Dataset items:
* * *

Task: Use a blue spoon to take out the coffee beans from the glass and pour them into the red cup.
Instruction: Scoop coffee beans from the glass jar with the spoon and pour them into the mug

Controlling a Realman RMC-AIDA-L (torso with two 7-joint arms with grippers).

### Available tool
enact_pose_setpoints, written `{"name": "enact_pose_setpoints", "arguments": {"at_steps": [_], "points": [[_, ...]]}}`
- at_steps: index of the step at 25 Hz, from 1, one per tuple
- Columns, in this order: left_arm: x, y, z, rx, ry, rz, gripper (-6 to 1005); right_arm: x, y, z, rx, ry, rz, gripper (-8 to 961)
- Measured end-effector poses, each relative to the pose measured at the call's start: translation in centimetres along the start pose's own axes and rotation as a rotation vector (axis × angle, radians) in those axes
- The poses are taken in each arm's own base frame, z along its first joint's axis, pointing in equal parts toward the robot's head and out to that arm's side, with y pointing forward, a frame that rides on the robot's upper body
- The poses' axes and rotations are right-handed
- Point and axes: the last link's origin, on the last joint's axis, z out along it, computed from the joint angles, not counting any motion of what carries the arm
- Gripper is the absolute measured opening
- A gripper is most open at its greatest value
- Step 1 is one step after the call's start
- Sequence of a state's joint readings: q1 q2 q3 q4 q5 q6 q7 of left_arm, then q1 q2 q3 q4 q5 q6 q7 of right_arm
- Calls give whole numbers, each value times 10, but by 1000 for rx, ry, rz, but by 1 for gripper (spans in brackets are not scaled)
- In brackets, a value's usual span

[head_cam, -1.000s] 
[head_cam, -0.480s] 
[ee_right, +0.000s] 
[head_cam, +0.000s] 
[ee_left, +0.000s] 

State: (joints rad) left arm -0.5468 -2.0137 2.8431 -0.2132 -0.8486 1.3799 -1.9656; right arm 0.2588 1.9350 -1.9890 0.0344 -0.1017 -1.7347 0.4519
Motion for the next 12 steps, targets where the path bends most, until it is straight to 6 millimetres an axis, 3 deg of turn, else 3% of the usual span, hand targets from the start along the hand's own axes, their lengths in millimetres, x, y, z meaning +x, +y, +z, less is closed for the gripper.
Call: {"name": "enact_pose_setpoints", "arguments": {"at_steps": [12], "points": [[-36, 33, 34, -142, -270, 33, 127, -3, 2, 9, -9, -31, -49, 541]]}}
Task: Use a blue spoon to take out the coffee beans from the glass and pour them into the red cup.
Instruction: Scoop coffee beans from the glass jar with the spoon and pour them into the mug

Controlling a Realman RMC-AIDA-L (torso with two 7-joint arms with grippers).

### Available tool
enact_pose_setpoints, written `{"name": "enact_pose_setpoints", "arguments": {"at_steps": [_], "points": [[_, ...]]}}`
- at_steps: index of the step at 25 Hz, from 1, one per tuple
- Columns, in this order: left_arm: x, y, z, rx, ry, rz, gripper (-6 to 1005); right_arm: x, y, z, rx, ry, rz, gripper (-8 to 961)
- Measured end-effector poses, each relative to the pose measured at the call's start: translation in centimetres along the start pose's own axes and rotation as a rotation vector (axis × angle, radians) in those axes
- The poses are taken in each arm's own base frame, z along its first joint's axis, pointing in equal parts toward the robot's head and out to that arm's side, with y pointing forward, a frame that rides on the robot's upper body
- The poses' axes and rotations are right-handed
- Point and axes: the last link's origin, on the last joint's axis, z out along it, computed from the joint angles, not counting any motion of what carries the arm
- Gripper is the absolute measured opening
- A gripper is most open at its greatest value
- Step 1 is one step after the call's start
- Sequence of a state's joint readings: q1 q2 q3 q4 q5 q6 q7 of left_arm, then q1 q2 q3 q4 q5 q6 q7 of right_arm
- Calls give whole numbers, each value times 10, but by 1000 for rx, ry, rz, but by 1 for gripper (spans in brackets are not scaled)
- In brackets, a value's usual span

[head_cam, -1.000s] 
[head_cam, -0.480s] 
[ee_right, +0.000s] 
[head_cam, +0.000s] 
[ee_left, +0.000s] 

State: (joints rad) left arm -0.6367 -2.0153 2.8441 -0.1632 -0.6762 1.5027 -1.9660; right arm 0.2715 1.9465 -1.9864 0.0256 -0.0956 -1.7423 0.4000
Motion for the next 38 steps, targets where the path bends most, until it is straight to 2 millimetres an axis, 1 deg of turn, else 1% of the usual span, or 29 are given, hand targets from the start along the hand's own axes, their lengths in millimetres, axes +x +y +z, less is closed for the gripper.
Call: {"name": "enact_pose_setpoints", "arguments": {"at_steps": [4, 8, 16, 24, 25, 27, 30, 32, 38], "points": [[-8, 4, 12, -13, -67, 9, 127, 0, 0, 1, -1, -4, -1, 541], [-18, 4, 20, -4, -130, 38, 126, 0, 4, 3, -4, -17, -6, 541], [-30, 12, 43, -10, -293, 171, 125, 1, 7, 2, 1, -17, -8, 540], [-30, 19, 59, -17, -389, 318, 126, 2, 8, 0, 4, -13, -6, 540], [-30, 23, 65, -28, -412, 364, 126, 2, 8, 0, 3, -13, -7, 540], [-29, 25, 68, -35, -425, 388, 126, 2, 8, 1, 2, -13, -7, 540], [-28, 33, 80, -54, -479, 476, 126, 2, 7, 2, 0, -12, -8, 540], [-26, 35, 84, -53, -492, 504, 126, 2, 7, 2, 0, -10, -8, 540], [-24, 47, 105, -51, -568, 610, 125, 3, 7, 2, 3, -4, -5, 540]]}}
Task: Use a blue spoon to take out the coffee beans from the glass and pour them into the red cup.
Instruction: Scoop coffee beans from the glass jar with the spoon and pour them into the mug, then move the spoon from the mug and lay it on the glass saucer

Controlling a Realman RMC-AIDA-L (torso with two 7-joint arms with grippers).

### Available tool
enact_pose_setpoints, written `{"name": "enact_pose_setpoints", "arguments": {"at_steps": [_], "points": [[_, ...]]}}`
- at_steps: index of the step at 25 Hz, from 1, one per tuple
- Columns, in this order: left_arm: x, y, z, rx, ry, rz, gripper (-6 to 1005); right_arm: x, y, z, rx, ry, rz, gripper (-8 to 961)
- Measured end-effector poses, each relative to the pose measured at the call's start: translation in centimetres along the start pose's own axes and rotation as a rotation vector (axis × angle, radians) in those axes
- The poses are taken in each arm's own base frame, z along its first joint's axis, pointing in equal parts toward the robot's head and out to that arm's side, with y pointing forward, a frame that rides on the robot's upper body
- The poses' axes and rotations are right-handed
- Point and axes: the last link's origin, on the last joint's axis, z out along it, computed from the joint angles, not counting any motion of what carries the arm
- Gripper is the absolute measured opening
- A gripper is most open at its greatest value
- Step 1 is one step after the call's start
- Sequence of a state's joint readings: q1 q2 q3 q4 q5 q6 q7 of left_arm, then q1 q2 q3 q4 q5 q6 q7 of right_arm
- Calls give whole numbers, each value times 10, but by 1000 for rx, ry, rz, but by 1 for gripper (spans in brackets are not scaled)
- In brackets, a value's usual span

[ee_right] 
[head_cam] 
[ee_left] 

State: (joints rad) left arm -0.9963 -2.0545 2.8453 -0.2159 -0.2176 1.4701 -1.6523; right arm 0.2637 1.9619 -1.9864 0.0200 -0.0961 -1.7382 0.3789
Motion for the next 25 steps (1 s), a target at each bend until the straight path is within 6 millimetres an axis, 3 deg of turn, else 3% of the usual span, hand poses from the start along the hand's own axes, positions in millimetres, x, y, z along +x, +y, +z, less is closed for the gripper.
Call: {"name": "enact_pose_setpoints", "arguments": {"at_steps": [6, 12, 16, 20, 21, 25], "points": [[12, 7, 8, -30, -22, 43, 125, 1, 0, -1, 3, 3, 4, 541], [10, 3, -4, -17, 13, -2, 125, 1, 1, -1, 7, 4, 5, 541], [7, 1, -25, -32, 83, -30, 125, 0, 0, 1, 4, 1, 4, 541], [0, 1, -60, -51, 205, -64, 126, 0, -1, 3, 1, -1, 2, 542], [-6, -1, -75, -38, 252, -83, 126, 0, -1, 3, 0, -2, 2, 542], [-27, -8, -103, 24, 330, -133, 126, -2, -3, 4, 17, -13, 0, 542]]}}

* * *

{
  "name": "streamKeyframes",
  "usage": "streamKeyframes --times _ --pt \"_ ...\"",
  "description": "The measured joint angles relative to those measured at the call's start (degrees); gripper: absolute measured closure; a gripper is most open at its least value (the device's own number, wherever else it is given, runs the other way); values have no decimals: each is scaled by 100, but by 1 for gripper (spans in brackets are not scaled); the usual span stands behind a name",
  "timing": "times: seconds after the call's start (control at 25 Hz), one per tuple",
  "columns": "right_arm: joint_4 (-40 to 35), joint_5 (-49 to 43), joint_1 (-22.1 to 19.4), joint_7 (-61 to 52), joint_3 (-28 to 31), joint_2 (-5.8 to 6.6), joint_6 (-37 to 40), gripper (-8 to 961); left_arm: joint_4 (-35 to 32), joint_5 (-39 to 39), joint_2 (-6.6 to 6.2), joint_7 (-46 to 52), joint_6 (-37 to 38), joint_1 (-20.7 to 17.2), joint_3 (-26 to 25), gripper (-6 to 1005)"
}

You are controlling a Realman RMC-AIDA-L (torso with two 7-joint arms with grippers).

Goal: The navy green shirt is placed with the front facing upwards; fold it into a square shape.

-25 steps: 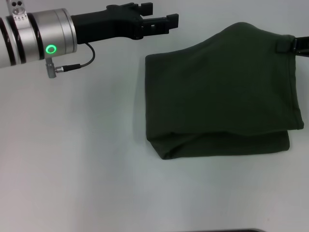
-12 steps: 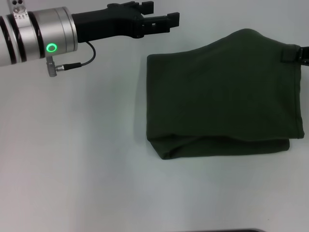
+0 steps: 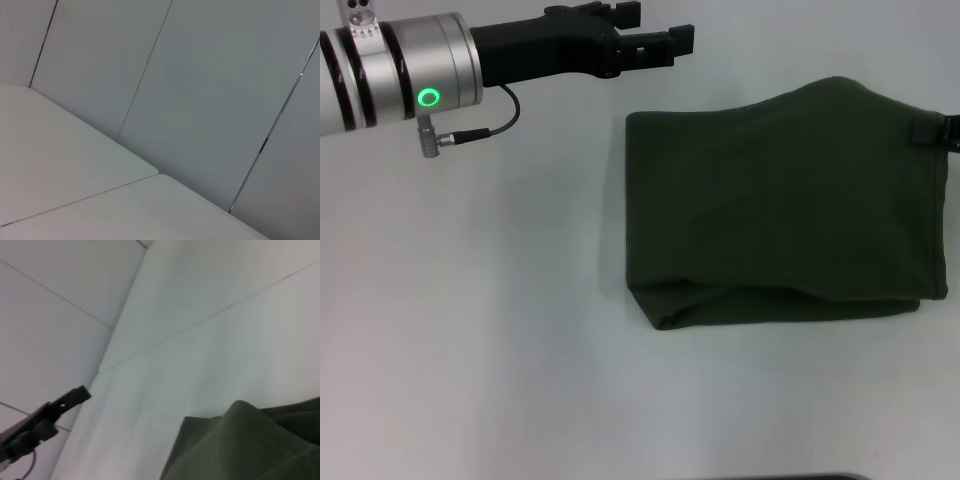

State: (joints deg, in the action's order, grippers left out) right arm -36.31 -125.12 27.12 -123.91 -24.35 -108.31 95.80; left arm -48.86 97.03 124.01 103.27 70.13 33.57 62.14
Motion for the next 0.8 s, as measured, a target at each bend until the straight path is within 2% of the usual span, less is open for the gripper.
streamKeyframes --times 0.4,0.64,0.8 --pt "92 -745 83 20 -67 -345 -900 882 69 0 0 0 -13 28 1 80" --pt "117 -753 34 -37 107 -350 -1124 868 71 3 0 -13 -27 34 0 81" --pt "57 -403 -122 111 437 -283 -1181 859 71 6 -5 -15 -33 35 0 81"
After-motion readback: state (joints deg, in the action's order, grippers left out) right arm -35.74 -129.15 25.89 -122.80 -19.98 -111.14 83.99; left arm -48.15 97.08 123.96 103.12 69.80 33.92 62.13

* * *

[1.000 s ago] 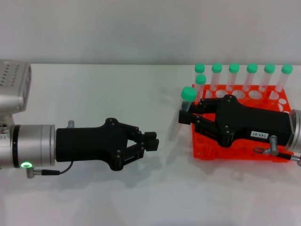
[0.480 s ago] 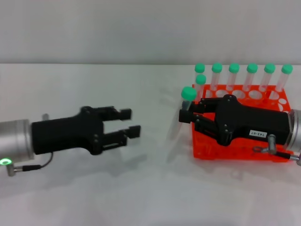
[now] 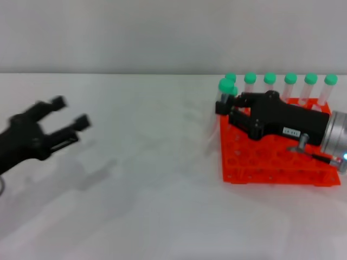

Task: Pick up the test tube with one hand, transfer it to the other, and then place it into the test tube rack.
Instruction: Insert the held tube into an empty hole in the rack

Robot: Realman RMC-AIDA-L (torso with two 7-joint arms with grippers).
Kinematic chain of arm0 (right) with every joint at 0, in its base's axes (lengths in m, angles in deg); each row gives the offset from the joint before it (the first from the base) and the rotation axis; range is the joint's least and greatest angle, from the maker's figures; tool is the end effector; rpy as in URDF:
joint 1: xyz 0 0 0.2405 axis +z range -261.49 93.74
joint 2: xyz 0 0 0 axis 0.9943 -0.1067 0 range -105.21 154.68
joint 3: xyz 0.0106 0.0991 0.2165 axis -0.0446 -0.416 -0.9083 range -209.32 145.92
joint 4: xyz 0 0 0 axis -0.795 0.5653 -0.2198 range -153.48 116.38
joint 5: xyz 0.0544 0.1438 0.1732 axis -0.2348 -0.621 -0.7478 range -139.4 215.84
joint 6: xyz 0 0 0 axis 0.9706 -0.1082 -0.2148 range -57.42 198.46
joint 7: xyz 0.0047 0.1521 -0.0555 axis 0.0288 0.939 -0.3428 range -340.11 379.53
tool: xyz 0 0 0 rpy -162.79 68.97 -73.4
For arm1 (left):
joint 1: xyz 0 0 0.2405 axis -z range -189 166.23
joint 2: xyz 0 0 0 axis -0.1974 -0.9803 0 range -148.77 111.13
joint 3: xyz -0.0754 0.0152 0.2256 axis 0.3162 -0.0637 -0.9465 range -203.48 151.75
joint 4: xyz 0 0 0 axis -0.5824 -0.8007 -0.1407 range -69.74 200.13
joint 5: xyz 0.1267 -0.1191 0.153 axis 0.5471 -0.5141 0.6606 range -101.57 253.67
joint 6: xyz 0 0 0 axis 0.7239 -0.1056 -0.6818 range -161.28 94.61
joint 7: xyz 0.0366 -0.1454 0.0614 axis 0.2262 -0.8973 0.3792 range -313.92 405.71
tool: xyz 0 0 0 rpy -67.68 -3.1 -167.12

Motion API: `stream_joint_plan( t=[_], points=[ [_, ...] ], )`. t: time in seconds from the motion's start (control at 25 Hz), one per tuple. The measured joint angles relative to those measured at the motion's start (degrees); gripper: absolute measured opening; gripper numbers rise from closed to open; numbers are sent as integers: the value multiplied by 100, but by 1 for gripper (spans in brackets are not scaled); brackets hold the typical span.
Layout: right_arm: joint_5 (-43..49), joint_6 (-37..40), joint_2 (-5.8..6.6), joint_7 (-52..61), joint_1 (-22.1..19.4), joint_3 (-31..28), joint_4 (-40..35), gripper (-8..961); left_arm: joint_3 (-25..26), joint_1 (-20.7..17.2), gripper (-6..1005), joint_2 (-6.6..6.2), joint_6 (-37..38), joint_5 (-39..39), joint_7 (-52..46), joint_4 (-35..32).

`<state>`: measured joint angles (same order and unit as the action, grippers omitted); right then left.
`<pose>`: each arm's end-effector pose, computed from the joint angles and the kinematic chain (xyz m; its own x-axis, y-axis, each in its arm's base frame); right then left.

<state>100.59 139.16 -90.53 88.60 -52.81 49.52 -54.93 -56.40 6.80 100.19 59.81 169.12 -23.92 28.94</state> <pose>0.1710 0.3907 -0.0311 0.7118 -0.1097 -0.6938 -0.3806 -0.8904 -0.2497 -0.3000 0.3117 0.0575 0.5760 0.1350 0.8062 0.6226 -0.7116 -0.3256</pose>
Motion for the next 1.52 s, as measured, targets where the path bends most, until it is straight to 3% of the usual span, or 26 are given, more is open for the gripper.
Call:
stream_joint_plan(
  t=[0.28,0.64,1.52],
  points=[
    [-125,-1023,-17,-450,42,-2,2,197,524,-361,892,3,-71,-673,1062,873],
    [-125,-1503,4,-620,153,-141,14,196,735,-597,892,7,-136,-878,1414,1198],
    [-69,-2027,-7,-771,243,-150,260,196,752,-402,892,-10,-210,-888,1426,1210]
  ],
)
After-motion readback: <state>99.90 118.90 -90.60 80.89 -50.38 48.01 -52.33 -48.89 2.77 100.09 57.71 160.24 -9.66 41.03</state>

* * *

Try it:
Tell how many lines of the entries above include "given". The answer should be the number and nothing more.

Exercise output:
3